▸ **WHAT TO PRODUCE**
Scan the entries below for the word "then" and copy every line in which it occurs.

[GIVEN INFORMATION]

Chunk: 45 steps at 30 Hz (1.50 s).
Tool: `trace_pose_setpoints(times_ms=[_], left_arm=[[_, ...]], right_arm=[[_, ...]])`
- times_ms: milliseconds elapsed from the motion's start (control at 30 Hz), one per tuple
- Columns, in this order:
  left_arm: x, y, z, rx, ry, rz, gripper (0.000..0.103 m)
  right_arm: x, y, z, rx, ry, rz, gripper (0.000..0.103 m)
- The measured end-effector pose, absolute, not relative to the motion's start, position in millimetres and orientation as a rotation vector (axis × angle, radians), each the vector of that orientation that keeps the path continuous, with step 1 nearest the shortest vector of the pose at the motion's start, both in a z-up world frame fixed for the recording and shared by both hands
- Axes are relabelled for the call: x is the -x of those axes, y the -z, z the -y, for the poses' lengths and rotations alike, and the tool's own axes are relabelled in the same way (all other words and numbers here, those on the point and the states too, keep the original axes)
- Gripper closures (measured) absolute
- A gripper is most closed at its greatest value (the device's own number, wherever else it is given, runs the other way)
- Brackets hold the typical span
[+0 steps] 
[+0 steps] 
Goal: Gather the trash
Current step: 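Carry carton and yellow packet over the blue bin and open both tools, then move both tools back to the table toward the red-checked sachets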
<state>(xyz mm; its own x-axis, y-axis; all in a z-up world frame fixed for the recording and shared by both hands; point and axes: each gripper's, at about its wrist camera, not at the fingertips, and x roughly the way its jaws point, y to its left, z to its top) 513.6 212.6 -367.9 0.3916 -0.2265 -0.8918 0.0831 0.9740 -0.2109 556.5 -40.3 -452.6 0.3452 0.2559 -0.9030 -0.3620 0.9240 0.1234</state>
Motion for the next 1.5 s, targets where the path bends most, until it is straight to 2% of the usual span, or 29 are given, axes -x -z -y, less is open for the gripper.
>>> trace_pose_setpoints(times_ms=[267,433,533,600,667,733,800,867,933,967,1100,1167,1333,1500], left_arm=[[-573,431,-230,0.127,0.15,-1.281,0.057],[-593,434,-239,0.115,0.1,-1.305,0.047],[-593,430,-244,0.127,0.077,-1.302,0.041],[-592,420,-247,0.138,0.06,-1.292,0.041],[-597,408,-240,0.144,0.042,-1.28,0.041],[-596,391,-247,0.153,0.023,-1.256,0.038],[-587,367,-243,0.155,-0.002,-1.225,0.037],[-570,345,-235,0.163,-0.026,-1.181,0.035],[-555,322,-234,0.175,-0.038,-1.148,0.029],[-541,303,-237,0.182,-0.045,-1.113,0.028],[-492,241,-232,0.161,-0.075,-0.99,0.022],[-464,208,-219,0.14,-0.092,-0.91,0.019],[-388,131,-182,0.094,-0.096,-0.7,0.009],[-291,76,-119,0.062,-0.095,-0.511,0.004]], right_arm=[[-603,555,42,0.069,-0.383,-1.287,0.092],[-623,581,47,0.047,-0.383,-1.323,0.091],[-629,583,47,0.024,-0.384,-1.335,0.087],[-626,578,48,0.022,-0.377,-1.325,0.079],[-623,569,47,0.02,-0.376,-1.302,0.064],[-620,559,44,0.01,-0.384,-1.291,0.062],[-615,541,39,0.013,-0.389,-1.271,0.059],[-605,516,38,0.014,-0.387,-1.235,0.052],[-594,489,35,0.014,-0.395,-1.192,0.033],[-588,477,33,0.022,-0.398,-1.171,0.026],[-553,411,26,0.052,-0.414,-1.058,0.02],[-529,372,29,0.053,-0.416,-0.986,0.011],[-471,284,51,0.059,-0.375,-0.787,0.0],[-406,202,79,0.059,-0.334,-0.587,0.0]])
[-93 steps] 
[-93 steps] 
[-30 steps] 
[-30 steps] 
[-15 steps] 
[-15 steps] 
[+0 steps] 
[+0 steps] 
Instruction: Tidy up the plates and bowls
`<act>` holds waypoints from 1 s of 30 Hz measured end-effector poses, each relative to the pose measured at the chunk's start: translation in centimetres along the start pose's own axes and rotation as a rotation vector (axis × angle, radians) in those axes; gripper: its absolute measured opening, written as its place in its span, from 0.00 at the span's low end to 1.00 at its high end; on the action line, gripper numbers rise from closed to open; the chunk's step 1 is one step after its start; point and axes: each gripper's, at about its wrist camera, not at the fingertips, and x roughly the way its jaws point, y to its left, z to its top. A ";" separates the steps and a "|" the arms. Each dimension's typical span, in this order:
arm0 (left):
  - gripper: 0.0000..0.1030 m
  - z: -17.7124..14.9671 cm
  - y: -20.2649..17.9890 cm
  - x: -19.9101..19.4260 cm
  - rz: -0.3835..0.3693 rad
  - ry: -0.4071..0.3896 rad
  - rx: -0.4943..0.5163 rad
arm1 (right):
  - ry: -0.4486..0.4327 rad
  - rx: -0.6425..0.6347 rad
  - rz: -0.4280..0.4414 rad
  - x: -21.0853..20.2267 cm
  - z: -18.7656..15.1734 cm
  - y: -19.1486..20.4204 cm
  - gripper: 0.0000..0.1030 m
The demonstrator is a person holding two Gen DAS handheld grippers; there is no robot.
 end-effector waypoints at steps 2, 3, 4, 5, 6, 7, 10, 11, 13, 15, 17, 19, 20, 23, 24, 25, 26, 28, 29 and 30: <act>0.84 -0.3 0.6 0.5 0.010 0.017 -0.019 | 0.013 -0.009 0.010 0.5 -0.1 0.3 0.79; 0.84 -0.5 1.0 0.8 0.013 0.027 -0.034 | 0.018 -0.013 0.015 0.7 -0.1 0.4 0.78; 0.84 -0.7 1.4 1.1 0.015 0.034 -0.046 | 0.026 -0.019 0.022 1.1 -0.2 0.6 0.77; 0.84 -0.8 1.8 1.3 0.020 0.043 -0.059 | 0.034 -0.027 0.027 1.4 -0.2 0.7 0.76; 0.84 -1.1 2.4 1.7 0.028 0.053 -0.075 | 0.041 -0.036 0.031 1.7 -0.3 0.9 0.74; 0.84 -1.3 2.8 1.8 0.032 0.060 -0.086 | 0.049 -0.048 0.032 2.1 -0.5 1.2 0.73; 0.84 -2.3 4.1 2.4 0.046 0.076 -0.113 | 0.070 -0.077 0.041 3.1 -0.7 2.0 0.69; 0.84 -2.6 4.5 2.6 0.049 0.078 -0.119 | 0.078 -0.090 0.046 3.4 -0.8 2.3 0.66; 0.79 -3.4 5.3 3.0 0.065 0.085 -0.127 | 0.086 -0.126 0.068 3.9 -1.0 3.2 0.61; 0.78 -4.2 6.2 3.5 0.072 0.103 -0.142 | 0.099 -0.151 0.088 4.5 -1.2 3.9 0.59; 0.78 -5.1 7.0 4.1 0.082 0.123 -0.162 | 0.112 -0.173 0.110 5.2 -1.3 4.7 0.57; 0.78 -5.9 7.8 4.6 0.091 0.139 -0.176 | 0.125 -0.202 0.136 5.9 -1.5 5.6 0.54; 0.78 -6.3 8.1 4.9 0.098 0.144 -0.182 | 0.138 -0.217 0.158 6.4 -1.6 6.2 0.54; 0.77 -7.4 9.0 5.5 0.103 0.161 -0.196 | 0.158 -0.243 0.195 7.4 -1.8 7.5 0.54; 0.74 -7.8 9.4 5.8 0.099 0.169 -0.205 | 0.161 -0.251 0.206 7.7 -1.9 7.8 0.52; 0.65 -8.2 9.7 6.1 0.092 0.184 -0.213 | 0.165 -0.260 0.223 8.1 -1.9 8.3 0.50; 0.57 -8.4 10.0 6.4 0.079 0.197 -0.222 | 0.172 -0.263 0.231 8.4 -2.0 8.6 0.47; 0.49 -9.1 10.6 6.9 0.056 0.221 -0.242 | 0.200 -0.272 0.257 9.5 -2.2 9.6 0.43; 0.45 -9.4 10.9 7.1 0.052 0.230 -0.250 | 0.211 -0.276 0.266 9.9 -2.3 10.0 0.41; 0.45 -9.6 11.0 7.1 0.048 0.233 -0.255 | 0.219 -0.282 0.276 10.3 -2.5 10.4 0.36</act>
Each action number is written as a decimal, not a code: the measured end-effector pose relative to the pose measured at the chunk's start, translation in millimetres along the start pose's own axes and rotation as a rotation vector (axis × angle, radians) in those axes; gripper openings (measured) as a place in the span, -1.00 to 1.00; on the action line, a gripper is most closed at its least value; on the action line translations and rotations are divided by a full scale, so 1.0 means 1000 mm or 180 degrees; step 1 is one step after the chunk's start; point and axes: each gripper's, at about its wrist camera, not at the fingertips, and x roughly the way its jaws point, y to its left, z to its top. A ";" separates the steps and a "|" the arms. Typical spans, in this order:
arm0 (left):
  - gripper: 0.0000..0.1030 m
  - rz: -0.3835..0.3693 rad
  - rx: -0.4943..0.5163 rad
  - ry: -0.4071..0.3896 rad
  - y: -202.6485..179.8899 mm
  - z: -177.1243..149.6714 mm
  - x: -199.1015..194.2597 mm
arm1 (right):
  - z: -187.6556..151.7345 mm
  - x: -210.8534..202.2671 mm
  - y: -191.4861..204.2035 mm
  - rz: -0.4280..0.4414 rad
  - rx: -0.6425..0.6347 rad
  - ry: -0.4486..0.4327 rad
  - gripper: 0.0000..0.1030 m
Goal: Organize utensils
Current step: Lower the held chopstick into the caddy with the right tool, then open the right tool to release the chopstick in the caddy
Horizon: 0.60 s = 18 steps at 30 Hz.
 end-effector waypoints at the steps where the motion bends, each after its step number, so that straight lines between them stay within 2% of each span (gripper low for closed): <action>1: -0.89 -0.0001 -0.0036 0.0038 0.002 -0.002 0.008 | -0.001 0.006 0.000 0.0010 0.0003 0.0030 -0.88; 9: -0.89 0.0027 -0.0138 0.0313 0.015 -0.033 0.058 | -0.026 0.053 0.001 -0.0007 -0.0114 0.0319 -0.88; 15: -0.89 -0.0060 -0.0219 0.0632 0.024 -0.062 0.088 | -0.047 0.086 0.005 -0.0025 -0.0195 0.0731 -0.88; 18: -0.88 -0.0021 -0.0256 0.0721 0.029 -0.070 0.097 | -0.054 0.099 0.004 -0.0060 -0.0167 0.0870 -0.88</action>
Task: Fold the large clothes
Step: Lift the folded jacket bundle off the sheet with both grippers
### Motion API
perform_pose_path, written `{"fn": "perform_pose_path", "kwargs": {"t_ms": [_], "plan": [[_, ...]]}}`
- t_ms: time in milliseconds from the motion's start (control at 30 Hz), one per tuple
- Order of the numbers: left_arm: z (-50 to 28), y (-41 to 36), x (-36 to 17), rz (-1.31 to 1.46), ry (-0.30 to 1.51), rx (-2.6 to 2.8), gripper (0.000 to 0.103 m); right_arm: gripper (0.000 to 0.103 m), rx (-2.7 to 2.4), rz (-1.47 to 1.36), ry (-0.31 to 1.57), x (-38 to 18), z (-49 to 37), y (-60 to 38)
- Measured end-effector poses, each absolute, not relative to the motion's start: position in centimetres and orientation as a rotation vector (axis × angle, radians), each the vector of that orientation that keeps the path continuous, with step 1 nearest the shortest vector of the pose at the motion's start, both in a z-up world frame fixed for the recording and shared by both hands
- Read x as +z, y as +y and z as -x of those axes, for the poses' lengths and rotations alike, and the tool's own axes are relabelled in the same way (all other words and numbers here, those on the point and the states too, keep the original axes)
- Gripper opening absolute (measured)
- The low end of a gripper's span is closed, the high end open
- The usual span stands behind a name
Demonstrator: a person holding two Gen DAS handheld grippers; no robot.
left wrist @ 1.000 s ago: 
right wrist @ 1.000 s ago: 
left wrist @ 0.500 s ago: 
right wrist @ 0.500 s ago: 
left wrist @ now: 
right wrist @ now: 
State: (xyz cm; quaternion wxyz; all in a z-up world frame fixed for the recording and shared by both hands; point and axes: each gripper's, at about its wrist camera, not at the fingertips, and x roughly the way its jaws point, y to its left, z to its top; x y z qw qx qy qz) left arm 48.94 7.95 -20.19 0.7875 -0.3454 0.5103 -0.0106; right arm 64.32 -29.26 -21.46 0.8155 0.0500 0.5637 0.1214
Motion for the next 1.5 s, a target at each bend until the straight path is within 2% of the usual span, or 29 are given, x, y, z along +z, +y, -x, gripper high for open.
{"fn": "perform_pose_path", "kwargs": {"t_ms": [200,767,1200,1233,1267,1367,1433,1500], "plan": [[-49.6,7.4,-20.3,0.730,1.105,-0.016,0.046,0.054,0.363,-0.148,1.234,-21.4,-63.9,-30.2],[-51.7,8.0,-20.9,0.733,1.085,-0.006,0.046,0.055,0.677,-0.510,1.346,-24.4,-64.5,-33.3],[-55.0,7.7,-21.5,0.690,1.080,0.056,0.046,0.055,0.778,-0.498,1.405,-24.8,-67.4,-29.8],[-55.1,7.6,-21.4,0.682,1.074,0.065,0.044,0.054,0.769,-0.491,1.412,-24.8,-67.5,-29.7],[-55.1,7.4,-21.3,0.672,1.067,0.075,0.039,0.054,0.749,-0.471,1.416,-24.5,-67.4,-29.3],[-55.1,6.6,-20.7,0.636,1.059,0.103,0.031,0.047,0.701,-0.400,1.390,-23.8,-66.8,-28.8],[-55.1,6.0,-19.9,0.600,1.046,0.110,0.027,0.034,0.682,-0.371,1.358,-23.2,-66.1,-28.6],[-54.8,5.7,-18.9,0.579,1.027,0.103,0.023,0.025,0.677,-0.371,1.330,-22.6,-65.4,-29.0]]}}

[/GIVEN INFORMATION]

▸ **ANSWER SPACE**
Current step: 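Carry carton and yellow packet over the blue bin and open both tools, then move both tools back to the table toward the red-checked sachets
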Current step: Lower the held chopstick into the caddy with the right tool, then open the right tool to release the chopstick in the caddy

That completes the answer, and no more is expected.